In dieser Zeit gab es auch die schwersten Verbrechen der kolumbianischen Armee. Ob mit oder ohne Wissen, ob mit oder ohne Anweisung Uribes und seines damaligen Verteidigungsministers, Nachfolgers im Präsidentenamt und heutigem Friedensnobelpreisträgers Juan Manuel Santos, müssen nun die Gerichte klären. Die sogenannten „falsos positivos“ (gefälschte Beweise) zeigten die perverse Seite des Kriegs. Unschuldige Zivilisten, meist aus den bettelarmen und vergessenen Stadtvierteln oder Dörfern, wurden von Militärs entführt und hingerichtet. Später zogen ihnen die Mörder Guerilla-Uniformen an und deklarierten sie als Rebellen. Für jeden getöteten Guerillero kassierten die Soldaten Geldprämien oder Sonderurlaub. Es war der Beginn einer widerlichen und unentschuldbaren Menschenjagd, deren Existenz Uribe lange leugnete, ehe immer mehr Mütter über ihre verzweifelte Lage berichteten. Nach offiziellen Erkenntnissen gibt es mindestens 2.200 solcher Fälle, die Dunkelziffer ist wohl weit höher.

 

Mit Uribe verlässt ein politisches Schwergewicht die politische Bühne. Die Auswirkungen dieser Entwicklung sind seriös noch gar nicht vorherzusagen. Die Prophezeiung des bei den Präsidentschaftswahlen unterlegenen Kandidaten Gustavo Petro, Uribe werde als Senatspräsident in Wahrheit die Fäden ziehen, hat sich bereits als falsch erwiesen. Uribe wird nun nicht einmal als Senator in Erscheinung treten, wenn er seine Rücktrittsankündigung umsetzt. Entscheidend für die weitere Entwicklung wird sein, zu welchem Ergebnis die Justiz kommt. Zunächst einmal wird er der Korruption und der Zeugenmanipulation bezichtigt. Es geht aber um viel mehr, es geht eben auch um die „falsos positivos“.
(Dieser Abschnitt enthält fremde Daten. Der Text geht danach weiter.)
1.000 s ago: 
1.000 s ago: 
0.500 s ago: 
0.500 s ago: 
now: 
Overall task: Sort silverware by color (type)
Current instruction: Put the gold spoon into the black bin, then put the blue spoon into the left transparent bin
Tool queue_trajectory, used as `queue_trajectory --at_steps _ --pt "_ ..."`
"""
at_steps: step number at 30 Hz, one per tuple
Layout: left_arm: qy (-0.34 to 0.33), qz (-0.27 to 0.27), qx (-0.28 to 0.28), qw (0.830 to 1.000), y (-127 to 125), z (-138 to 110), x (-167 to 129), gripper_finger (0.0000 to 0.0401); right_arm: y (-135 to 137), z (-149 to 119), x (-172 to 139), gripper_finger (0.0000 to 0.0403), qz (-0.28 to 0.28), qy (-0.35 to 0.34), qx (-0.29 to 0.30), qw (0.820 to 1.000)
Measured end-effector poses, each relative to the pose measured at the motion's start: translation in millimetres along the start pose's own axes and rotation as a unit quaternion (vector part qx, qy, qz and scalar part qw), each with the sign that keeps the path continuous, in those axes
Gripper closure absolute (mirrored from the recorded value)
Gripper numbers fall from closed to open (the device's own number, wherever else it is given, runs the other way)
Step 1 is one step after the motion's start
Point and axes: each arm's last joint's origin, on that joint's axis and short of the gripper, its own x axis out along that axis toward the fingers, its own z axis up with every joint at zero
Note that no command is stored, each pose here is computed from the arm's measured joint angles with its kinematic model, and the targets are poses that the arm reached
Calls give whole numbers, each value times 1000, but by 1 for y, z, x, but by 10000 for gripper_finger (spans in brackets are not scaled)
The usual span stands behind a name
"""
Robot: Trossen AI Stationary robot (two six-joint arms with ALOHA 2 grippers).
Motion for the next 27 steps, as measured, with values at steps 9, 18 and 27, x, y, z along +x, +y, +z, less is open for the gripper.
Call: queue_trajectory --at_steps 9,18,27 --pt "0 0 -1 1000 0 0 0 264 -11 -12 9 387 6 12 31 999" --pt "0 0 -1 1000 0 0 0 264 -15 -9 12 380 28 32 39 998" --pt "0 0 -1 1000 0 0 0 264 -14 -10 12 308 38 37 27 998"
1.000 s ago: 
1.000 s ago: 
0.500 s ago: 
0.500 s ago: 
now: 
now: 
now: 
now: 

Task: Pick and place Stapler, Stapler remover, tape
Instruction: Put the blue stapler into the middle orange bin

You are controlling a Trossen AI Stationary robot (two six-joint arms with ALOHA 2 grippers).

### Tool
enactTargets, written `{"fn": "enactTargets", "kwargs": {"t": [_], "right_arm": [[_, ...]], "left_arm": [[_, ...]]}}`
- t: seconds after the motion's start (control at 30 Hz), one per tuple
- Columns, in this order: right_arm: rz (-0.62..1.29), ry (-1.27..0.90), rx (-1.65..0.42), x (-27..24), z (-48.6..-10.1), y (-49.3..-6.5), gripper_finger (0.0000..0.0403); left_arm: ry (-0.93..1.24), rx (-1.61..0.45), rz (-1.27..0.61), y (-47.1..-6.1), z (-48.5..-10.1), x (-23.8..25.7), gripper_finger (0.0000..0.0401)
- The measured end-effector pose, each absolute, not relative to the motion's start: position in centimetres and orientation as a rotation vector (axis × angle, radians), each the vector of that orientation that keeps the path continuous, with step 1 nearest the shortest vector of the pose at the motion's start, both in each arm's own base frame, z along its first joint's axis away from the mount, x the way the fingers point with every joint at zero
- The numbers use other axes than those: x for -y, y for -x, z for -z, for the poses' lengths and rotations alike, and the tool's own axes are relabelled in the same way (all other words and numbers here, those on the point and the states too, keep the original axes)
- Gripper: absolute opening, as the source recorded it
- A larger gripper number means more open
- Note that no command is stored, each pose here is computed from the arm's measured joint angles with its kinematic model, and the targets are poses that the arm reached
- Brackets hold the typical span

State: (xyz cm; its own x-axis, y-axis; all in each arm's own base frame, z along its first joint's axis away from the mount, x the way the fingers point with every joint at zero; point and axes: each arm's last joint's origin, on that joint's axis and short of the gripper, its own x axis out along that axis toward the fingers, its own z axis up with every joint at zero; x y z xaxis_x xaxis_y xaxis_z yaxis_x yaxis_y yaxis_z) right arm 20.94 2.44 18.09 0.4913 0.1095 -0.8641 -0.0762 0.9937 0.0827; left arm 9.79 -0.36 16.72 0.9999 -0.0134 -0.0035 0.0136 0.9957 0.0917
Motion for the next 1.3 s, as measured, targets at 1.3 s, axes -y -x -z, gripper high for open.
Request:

Wird Uribe als Verantwortlicher überführt und verurteilt, hätte das eine Signalwirkung für den weiteren Friedensprozess und Lateinamerika. Präsidenten, die schwere Menschenrechtsverletzungen im Stile Uribes begehen, gibt es derzeit auch in Nicaragua und Venezuela (und werden von der Farc politisch gestützt). Die Ortegas und Maduros Lateinamerikas werden sich die Entwicklung genau anschauen und dafür sorgen, dass ihre Justiz auf linientreuem und damit für sie ungefährlichen Kurs bleibt. Kolumbiens Justiz ist da einen großen Schritt weiter. Wie weit, wird sich nun zeigen. Wird Uribe verurteilt, wird das rechte Lager in Kolumbien auf Rache aus sein: Dann so werden sie fordern müssten auch die Guerilla-Kommandanten der Farc für ihre Bluttaten hinter Gitter. Es könnte zu einem Gefeilsche um das Strafmaß kommen, an dessen Ende eine Amnestie für alle stehen könnte. Uribe selbst könnte auch seinen inzwischen verhassten ehemaligen Mitstreiter und Nachfolger Santos mit in den Strudel reißen, der ist immerhin damals Chef der Armee gewesen ist.

Kommt Uribe davon, wird sich das linke Lager um Petro, der selbst einmal ein Mitglied einer linken bewaffneten Kampfgruppe war, weiter radikalisieren. Für sie ist Uribe die Symbolfigur des ideologischen Feindes schlechthin. Beide Szenarien hätten für den Friedensprozess eine explosive Komponente, denn sie emotionalisieren die Vergangenheit weiter. Aber es gibt auch jemanden, der von dieser Entwicklung profitieren könnte: Der neu gewählte Präsident Ivan Duque wird von der linken Opposition gerne als Marionette Uribes dargestellt, obwohl er noch nicht mal im Amt ist, geschweige denn eine politische Entscheidung getroffen hätte. Mit dem Rückzug aus dem Parlament „befreit“ ihn Uribe ein Stück weit von dieser Last. Für Duque ist das auch eine Chance, einen deutlich moderateren Kurs einzuschlagen, als ihm das derzeit viele zutrauen.